Chapter 13. PageRank in Google

In time of increasing of information in the Internet and information indexed by search engines the searcher developers had an issue – it was difficult to rank correctly in results of search because quantity of documents equally relevant with respect to enquiry was not big. Also, ranking documents that were developed for controlling collections of documents were unprotected from simple methods of influence on them. For the good result securing you could copy the structure of key words placement from a well-ranked text by this question. Te necessity is appeared to divide information into more and less reliable and to take into account «importance» and «authoritativeness» of resources providing it. How it can be made? It is better to do basing on the data of page popularity, for example – visiting.

The model was developed that emulates user movement on documents of the network in a way of crossing through links from one document to another. It means that user crosses through any links with equal probability. So, the probability of the user to get concrete document will depend on the quantity of links on it. Also it will depend on probability of user finding on some document and quantity of outbox links in the document. This probability was accepted as indicator of authoritativeness or a PageRank:

PRa – PageRank of considered page,
d - Attenuation factor (it means probability of  the user who has come on a page will pass on one of the links locating on this page, instead of he will stop travel through a network, it is usually established equal 0,85),
PRi - PageRank of i page referring to the page а,
Ci – the general number of links on i page.

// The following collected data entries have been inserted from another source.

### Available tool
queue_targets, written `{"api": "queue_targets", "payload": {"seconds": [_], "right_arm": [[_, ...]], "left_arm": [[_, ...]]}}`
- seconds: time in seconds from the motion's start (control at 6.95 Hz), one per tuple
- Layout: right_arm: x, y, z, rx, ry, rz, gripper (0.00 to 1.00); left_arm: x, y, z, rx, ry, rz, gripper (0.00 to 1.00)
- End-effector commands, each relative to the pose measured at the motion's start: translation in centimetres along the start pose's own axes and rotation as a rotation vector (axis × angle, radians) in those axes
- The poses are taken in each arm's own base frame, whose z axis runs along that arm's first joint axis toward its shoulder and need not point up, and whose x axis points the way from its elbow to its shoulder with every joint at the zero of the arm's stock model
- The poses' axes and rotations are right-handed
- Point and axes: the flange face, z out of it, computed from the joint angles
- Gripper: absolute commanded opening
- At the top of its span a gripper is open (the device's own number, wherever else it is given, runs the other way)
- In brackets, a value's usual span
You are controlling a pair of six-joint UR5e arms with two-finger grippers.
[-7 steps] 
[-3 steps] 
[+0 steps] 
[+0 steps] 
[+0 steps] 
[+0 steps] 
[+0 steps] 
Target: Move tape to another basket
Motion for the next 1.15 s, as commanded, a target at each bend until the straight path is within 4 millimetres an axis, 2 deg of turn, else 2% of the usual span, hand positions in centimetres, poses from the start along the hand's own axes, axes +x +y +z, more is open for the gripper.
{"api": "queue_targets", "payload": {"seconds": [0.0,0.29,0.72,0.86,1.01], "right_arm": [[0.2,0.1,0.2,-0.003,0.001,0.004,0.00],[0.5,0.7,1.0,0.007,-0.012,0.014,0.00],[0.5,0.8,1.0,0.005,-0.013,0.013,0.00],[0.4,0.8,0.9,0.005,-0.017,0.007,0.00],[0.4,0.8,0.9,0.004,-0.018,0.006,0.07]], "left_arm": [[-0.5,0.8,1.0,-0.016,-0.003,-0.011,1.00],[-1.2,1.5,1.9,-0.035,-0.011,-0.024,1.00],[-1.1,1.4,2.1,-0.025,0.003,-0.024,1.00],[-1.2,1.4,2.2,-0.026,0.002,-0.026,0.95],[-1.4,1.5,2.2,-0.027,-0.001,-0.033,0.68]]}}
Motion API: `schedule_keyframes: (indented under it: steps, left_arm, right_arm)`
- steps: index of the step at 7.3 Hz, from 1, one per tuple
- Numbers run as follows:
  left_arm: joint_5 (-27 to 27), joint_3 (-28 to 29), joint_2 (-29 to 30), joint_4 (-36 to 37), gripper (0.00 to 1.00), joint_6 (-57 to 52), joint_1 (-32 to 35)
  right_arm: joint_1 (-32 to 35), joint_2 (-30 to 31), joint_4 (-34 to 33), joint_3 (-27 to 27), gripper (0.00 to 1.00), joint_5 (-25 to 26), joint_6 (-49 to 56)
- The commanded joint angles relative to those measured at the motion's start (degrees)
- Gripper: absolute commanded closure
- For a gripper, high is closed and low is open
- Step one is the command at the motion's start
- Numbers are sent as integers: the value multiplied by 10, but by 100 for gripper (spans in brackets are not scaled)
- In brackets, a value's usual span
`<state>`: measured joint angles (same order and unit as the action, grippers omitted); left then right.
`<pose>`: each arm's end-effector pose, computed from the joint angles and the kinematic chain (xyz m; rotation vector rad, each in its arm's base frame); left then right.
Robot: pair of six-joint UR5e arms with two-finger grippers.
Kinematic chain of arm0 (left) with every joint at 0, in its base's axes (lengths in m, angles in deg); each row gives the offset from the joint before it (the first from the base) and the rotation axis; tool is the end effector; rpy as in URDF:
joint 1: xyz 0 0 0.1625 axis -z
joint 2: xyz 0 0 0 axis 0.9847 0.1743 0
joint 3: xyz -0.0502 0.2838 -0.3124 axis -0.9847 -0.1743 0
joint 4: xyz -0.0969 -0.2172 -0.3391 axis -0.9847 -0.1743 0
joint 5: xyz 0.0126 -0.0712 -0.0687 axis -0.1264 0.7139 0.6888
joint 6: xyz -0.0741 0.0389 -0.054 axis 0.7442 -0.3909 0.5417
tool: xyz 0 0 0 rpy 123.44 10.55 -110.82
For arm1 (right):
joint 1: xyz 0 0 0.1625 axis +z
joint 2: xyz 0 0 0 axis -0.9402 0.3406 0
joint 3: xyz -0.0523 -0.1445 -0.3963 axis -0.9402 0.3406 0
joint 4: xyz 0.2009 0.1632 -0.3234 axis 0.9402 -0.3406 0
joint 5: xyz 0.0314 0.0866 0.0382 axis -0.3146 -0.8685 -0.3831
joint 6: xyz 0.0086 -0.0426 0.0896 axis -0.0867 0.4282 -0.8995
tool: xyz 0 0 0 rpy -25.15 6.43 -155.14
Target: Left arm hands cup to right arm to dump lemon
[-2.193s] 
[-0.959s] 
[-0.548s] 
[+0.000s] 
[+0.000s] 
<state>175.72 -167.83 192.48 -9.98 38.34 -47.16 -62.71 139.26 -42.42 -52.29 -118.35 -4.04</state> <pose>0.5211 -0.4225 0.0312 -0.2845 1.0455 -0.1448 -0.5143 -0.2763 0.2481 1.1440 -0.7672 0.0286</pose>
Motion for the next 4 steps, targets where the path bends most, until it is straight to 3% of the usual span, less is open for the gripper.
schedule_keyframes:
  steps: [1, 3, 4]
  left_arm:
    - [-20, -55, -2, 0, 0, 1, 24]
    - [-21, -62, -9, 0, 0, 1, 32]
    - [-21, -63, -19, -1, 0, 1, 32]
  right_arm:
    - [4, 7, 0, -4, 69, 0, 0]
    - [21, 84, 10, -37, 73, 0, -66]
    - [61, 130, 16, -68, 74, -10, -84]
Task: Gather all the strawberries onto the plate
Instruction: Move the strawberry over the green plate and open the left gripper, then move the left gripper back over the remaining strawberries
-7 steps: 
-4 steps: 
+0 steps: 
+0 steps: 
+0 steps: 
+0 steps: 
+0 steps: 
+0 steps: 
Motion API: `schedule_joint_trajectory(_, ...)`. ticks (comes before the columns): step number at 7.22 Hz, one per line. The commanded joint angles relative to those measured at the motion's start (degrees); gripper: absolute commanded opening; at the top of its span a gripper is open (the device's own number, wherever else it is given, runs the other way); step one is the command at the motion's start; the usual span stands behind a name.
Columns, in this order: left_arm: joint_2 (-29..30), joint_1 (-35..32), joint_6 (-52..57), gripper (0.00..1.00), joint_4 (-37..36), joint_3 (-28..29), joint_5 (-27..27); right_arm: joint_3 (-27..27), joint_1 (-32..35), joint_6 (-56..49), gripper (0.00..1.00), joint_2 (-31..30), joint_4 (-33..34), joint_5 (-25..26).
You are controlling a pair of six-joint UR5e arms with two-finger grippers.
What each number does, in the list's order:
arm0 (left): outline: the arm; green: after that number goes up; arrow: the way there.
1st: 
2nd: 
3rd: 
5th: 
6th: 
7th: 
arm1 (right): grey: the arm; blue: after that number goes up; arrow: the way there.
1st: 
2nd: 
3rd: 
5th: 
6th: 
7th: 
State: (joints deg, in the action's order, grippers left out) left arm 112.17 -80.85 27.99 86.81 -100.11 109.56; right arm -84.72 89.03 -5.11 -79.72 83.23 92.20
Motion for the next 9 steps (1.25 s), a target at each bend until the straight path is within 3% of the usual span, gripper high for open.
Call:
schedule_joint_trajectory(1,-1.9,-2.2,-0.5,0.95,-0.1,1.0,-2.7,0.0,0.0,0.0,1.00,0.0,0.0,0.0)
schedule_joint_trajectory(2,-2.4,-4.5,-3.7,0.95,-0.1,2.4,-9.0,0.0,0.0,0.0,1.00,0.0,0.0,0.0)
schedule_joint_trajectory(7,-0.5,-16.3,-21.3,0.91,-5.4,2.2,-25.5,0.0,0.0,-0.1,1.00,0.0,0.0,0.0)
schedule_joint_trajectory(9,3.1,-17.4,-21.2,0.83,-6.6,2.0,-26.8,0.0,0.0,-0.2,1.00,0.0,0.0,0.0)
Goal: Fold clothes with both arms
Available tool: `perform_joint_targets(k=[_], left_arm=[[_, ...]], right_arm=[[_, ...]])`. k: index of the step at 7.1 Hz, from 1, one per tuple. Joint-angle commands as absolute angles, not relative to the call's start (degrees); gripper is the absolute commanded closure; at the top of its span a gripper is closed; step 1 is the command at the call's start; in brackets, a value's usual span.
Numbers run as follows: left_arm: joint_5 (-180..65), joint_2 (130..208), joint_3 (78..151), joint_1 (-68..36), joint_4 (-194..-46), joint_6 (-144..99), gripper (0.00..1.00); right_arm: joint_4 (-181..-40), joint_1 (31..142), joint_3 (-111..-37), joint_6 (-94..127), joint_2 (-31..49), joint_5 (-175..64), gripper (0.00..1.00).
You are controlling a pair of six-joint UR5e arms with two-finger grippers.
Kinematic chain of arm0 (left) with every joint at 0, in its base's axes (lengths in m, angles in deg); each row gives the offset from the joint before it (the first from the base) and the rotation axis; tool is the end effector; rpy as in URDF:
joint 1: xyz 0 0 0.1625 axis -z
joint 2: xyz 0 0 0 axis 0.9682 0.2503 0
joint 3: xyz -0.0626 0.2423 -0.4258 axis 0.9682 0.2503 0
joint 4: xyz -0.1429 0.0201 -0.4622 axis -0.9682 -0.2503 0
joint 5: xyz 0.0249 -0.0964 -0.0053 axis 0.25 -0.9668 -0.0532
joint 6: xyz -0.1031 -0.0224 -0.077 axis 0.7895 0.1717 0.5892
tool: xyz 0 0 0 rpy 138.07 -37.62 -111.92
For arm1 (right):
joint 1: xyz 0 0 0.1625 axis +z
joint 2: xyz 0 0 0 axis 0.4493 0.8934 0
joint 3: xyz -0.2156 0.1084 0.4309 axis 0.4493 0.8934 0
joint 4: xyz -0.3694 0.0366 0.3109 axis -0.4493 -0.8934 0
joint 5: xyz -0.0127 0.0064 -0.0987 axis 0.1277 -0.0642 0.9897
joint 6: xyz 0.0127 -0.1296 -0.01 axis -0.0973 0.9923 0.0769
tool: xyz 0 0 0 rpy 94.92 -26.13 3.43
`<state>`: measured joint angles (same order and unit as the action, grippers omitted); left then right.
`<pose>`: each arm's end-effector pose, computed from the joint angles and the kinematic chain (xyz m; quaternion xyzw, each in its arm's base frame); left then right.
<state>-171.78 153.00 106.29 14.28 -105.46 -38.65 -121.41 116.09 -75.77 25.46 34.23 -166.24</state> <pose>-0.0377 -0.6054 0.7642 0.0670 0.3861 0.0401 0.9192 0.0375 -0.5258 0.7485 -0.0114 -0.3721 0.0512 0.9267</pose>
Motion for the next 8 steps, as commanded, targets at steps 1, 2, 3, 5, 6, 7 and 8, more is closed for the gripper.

One of the main delusions is that it is possible to calculate PageRank with the help of this formula for separate document using knowing values PageRank for the referring document. You have not to do it. To calculate PageRank of any document you need to make the system N of line equations of this type for each documents from search base. There N is quantity of documents in searching base. The sum of values PageRank for all documents (i.e. probability of the user is on any page) is equal 1. The multiplier 1/N is added to free term (1 - d). The system will include N unknowns. When it will be solved, we will get values PageRank for each document known by search engine. Search bases of a lot of search engines have great amount of documents. Despite of the matrix appropriating to the system of equitation will be thinned out, numbered solution of this system needs huge accounting facilities. Thus, search system needs to make simpler the process of accounting. These concrete features of classic formula PageRank realization are commercial secret of search engines.

For the concrete document loaded into the browser, it is possible to learn normalized value PageRank, having downloaded and having established Google ToolBar - the special panel of tools for work with this searcher.

Obviously, volume of data base (DB) of search system is very important factor, but quality of DB plays great role in consist with frequency of uploadings. The aim of each SE is to provide maximally relevant response on search inquiry. Search algorithm is math formula which includes N number (enquiry of user). To consider a lot of variants of delivery by inquiry SE delivers only one enquiry according to the formula. The search algorithm provides relevant results to users by comparing key words with information in DB.